- This repo includes a demo of resource-manageable Selenium web scraping tasks.
- See the test.log file for more information.
- You can fully containerize the project as needed by modifying the
docker-compose.yml
file. There are a number of examples on the web. - I hope this demo helps people starting out. Cheers!
- Set up the environment.
- Launch the containers using the
docker-compose.yml
file.
Here are some essential commands:
docker-compose up # to launch the containers
docker-compose down # to stop the containers
docker-compose down -v # to delete the volumes with the containers.
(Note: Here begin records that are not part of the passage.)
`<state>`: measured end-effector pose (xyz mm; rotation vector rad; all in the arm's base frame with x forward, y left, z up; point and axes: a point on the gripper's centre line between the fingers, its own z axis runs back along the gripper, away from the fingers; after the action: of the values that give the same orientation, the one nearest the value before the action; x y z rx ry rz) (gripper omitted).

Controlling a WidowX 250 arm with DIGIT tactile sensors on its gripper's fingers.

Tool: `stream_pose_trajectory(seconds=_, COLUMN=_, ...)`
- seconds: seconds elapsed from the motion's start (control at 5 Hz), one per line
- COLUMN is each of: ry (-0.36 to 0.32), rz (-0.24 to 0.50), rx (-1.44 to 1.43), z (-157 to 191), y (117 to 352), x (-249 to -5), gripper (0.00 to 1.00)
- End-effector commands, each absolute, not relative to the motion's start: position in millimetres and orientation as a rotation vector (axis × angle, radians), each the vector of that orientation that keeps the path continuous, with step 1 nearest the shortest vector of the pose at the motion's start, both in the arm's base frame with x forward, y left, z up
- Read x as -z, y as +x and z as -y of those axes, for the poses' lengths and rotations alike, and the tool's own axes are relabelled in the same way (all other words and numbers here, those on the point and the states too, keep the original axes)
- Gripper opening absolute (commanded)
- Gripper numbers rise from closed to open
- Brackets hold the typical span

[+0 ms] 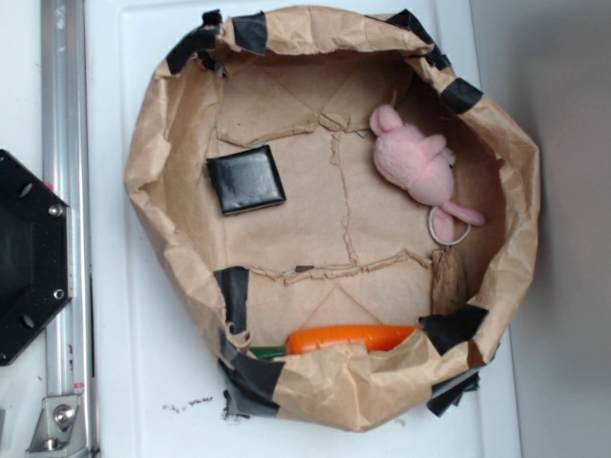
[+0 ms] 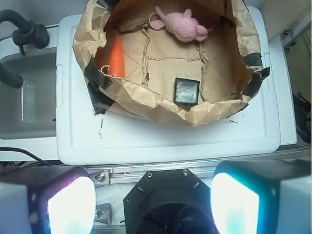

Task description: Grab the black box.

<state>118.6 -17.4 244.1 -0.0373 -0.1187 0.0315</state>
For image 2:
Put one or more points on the white toy sink basin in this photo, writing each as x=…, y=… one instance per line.
x=30, y=111

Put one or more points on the white plastic bin lid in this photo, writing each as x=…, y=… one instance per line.
x=87, y=138

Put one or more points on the orange toy carrot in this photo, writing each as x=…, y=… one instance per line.
x=116, y=61

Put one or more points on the aluminium frame rail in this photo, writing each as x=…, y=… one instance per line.
x=156, y=174

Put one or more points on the brown paper bag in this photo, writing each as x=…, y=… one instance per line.
x=227, y=63

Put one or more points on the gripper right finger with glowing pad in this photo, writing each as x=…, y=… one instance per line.
x=262, y=197

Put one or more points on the black octagonal mount plate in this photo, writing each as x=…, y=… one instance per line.
x=169, y=209

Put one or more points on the pink plush mouse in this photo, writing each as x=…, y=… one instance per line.
x=182, y=25

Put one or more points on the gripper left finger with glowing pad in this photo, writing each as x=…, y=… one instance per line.
x=46, y=200

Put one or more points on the small black box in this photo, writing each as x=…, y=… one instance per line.
x=186, y=92

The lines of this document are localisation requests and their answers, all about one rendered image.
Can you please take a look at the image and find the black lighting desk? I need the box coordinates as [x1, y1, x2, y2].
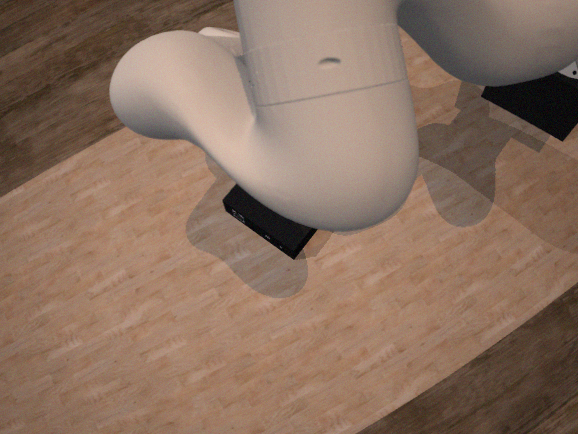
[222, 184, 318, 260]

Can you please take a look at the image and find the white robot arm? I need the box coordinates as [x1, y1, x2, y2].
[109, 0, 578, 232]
- Log in to MySQL server as root user to set up databases and privileges.
CREATE DATABASE manager;
CREATE DATABASE news_scraper;
GRANT ALL ON manager.* TO 'jake';
GRANT ALL ON news_scraper.* TO 'jake';
- Open up a new terminal and run the following command to create database migrations:
python manage.py makemigrations && python manage.py migrate && python manage.py migrate --database=news_scraper news_scraper
- Launch the Django server:
python manage.py runserver
- Open up another new terminal and run the following command to ready the task workers:
- Make sure to adjust the auto-scale settings to avoid resource problems.
celery -A manager worker -l INFO --autoscale=2,4 --without-heartbeat --without-gossip --without-mingle
- Open up another new terminal and run the following command to cue the task workers for the schedule:
celery -A manager beat -l INFO
Once you have completed these steps, the project should be up and running.